◆ TASK INSTRUCTIONS
Only one stretch of the data below is wanted: the lines starting at the one with "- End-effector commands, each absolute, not" and ending at the one with "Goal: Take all", both included, given again exactly.

[Dataset items]
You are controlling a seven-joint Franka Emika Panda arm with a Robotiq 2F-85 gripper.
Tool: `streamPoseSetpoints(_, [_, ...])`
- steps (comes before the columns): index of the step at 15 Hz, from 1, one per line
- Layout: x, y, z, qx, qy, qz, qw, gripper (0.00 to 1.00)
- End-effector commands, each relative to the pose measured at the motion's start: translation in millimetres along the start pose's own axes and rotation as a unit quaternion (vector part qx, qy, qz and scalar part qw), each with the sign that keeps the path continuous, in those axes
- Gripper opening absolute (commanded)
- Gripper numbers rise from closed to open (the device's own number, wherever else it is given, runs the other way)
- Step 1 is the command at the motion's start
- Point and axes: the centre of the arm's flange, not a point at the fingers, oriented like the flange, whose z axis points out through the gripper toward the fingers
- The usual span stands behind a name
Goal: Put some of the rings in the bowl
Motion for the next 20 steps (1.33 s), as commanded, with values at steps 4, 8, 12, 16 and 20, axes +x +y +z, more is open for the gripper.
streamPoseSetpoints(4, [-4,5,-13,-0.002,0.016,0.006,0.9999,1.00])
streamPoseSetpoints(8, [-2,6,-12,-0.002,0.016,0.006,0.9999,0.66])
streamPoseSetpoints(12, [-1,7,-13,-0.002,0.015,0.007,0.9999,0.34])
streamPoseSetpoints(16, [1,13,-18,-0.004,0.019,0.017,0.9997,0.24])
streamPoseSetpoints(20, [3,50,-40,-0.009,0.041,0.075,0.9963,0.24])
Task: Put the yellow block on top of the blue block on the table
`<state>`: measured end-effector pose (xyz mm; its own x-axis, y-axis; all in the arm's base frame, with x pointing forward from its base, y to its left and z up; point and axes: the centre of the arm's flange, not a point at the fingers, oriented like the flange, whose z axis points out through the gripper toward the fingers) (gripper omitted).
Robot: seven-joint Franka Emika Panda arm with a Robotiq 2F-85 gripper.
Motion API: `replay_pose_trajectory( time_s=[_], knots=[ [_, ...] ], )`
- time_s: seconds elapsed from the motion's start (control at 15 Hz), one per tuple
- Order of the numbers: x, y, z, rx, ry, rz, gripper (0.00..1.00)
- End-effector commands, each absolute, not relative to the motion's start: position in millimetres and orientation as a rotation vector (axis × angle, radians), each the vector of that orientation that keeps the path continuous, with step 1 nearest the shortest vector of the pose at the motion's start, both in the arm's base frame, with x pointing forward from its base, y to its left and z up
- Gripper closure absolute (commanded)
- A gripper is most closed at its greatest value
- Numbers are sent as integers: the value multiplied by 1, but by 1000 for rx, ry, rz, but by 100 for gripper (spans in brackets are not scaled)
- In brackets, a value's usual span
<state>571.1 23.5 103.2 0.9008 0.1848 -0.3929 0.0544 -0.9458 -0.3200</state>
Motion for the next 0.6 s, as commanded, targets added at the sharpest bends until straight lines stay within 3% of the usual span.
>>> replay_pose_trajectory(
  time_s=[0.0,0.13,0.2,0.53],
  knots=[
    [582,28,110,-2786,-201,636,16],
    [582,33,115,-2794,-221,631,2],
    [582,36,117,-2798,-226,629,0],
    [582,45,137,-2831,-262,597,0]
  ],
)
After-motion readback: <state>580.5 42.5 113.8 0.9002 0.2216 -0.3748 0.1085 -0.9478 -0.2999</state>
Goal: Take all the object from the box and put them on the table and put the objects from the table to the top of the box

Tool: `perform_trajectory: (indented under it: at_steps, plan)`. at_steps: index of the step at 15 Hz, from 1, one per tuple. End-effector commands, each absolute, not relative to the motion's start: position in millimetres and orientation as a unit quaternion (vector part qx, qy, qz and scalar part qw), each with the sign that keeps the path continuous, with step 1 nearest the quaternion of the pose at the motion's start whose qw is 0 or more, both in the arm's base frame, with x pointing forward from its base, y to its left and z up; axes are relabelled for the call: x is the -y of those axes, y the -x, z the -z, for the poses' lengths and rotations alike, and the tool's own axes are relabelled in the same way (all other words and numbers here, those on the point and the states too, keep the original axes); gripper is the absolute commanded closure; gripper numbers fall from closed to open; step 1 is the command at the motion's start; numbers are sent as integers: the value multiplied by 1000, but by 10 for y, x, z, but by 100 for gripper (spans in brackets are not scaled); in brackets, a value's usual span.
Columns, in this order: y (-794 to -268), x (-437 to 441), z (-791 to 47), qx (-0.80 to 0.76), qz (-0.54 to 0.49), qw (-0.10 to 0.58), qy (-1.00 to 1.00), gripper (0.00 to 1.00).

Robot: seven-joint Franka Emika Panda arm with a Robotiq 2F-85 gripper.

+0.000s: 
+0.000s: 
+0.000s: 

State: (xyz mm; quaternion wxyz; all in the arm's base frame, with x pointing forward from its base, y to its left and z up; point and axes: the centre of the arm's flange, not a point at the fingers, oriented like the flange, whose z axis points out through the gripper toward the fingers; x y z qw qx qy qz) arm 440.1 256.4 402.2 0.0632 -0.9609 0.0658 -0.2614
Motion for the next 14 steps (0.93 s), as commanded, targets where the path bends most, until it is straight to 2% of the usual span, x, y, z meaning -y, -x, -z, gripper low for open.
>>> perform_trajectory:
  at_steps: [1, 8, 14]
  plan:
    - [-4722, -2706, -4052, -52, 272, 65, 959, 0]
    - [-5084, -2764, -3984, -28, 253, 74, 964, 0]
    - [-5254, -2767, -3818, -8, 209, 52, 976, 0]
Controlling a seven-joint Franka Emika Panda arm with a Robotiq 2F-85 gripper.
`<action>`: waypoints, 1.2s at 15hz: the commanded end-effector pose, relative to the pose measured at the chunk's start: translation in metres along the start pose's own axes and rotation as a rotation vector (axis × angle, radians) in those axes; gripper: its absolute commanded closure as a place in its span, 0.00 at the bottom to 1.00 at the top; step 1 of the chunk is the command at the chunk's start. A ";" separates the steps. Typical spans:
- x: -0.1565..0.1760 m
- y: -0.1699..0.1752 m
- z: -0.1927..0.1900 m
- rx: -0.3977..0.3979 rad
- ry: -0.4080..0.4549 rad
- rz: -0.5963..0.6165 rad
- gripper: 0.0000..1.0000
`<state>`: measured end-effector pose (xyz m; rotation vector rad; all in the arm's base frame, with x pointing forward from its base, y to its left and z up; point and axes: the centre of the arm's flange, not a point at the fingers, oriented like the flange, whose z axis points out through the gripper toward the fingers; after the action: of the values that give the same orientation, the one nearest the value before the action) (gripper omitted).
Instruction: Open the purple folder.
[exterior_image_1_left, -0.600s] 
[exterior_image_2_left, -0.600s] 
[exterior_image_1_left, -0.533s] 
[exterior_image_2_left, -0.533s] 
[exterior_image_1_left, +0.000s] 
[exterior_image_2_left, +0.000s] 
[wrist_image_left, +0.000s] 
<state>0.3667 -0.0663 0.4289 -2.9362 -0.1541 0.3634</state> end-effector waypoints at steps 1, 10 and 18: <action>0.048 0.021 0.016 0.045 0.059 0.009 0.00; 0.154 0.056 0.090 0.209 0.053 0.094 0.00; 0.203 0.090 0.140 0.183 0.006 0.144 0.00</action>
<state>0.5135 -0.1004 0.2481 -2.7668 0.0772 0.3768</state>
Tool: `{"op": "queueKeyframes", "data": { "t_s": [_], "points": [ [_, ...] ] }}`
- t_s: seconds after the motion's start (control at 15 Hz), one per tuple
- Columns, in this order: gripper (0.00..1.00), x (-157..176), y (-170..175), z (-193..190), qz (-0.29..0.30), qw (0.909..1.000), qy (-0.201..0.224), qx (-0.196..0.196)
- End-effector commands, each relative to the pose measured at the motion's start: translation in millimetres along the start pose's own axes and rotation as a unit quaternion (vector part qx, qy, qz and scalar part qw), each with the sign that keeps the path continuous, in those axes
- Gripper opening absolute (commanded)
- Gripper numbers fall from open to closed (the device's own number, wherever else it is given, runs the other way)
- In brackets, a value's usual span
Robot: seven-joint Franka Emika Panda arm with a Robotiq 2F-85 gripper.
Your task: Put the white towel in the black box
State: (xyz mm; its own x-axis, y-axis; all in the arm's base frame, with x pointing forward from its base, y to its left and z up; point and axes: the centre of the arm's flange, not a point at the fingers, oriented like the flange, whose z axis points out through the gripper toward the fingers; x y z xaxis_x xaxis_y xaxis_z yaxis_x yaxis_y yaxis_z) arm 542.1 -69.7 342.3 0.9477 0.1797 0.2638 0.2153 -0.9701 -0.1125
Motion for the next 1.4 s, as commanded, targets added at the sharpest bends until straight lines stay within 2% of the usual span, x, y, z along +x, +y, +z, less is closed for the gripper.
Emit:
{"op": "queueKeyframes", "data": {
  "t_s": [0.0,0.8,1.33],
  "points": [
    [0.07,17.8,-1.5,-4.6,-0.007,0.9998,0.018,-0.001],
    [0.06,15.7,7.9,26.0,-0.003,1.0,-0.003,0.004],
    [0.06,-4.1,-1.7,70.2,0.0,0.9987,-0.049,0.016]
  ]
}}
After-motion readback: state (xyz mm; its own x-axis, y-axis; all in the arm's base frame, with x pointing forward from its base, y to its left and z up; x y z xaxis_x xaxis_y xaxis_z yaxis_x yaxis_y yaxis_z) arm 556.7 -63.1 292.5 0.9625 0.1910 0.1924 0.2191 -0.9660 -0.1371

◆ ANSWER TO THIS TASK
- End-effector commands, each absolute, not relative to the motion's start: position in millimetres and orientation as a rotation vector (axis × angle, radians), each the vector of that orientation that keeps the path continuous, with step 1 nearest the shortest vector of the pose at the motion's start, both in the arm's base frame, with x pointing forward from its base, y to its left and z up
- Gripper closure absolute (commanded)
- A gripper is most closed at its greatest value
- Numbers are sent as integers: the value multiplied by 1, but by 1000 for rx, ry, rz, but by 100 for gripper (spans in brackets are not scaled)
- In brackets, a value's usual span
<state>571.1 23.5 103.2 0.9008 0.1848 -0.3929 0.0544 -0.9458 -0.3200</state>
Motion for the next 0.6 s, as commanded, targets added at the sharpest bends until straight lines stay within 3% of the usual span.
>>> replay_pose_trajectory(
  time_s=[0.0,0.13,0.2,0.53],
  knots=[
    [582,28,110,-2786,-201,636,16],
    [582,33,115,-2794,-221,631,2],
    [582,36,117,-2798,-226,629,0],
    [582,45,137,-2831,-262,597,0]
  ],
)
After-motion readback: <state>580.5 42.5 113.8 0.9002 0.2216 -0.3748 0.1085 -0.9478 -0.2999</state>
Goal: Take all the object from the box and put them on the table and put the objects from the table to the top of the box

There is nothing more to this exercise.